### [WHAT THE TASK ASKS]
The answer is all of the data repeated exactly, with each picture omitted.

### [INFORMATION SUPPLIED]

- - -

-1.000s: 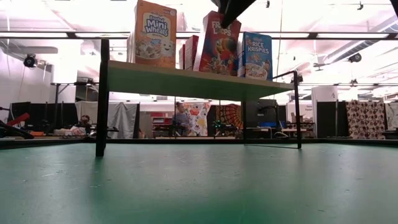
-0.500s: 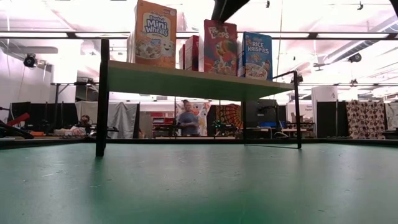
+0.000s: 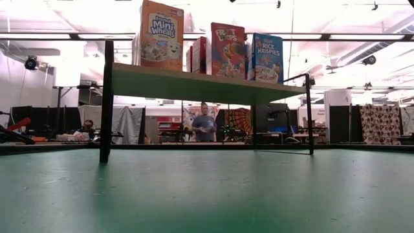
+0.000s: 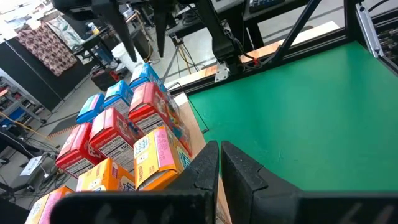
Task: Stack cereal on shelf
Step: Put the red cereal box on the shelf aligned with other red cereal boxes
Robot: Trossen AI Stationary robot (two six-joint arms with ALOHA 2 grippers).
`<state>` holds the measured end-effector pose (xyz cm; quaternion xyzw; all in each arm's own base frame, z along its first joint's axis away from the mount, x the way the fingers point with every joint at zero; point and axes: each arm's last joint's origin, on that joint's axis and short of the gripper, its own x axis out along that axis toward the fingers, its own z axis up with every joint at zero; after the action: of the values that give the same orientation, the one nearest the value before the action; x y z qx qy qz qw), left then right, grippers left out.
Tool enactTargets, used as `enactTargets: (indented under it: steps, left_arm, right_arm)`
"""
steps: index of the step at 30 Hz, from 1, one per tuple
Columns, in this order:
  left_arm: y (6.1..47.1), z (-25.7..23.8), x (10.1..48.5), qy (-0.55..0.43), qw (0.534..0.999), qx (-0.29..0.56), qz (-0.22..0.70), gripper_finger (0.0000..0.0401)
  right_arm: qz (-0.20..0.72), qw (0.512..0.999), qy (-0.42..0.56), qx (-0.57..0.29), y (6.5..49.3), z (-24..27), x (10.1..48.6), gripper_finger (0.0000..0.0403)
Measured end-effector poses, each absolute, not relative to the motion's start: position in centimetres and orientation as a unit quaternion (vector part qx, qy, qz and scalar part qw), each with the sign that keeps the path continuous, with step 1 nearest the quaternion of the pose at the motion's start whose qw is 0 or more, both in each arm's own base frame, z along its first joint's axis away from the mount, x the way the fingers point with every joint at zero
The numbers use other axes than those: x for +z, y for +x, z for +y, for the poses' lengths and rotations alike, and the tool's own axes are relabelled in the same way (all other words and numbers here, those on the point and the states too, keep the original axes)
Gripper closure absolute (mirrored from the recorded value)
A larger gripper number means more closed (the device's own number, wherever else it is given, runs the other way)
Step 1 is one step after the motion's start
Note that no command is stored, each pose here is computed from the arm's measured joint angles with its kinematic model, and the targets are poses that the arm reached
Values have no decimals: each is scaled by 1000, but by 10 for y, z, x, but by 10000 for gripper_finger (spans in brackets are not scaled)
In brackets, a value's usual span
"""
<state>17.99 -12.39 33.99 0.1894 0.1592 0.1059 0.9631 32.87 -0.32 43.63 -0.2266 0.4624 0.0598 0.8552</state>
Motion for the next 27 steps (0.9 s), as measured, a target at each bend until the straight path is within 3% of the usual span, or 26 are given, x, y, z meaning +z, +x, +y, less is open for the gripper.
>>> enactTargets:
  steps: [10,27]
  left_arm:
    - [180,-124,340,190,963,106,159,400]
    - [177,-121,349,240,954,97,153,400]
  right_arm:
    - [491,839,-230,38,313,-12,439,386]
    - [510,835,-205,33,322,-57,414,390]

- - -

### [SOLUTION]
-1.000s: 
-0.500s: 
+0.000s: 
+0.000s: 
Task: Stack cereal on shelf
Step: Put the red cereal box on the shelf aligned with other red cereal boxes
Robot: Trossen AI Stationary robot (two six-joint arms with ALOHA 2 grippers).
`<state>` holds the measured end-effector pose (xyz cm; quaternion xyzw; all in each arm's own base frame, z along its first joint's axis away from the mount, x the way the fingers point with every joint at zero; point and axes: each arm's last joint's origin, on that joint's axis and short of the gripper, its own x axis out along that axis toward the fingers, its own z axis up with every joint at zero; after the action: of the values that give the same orientation, the one nearest the value before the action; x y z qx qy qz qw), left then right, grippers left out.
Tool enactTargets, used as `enactTargets: (indented under it: steps, left_arm, right_arm)`
"""
steps: index of the step at 30 Hz, from 1, one per tuple
Columns, in this order:
  left_arm: y (6.1..47.1), z (-25.7..23.8), x (10.1..48.5), qy (-0.55..0.43), qw (0.534..0.999), qx (-0.29..0.56), qz (-0.22..0.70), gripper_finger (0.0000..0.0401)
  right_arm: qz (-0.20..0.72), qw (0.512..0.999), qy (-0.42..0.56), qx (-0.57..0.29), y (6.5..49.3), z (-24..27), x (10.1..48.6), gripper_finger (0.0000..0.0403)
Measured end-effector poses, each absolute, not relative to the motion's start: position in centimetres and orientation as a unit quaternion (vector part qx, qy, qz and scalar part qw), each with the sign that keeps the path continuous, with step 1 nearest the quaternion of the pose at the motion's start whose qw is 0 or more, both in each arm's own base frame, z along its first joint's axis away from the mount, x the way the fingers point with every joint at zero
The numbers use other axes than those: x for +z, y for +x, z for +y, for the poses' lengths and rotations alike, and the tool's own axes are relabelled in the same way (all other words and numbers here, those on the point and the states too, keep the original axes)
Gripper closure absolute (mirrored from the recorded value)
A larger gripper number means more closed (the device's own number, wherever else it is given, runs the other way)
Step 1 is one step after the motion's start
Note that no command is stored, each pose here is computed from the arm's measured joint angles with its kinematic model, and the targets are poses that the arm reached
Values have no decimals: each is scaled by 1000, but by 10 for y, z, x, but by 10000 for gripper_finger (spans in brackets are not scaled)
In brackets, a value's usual span
"""
<state>17.99 -12.39 33.99 0.1894 0.1592 0.1059 0.9631 32.87 -0.32 43.63 -0.2266 0.4624 0.0598 0.8552</state>
Motion for the next 27 steps (0.9 s), as measured, a target at each bend until the straight path is within 3% of the usual span, or 26 are given, x, y, z meaning +z, +x, +y, less is open for the gripper.
>>> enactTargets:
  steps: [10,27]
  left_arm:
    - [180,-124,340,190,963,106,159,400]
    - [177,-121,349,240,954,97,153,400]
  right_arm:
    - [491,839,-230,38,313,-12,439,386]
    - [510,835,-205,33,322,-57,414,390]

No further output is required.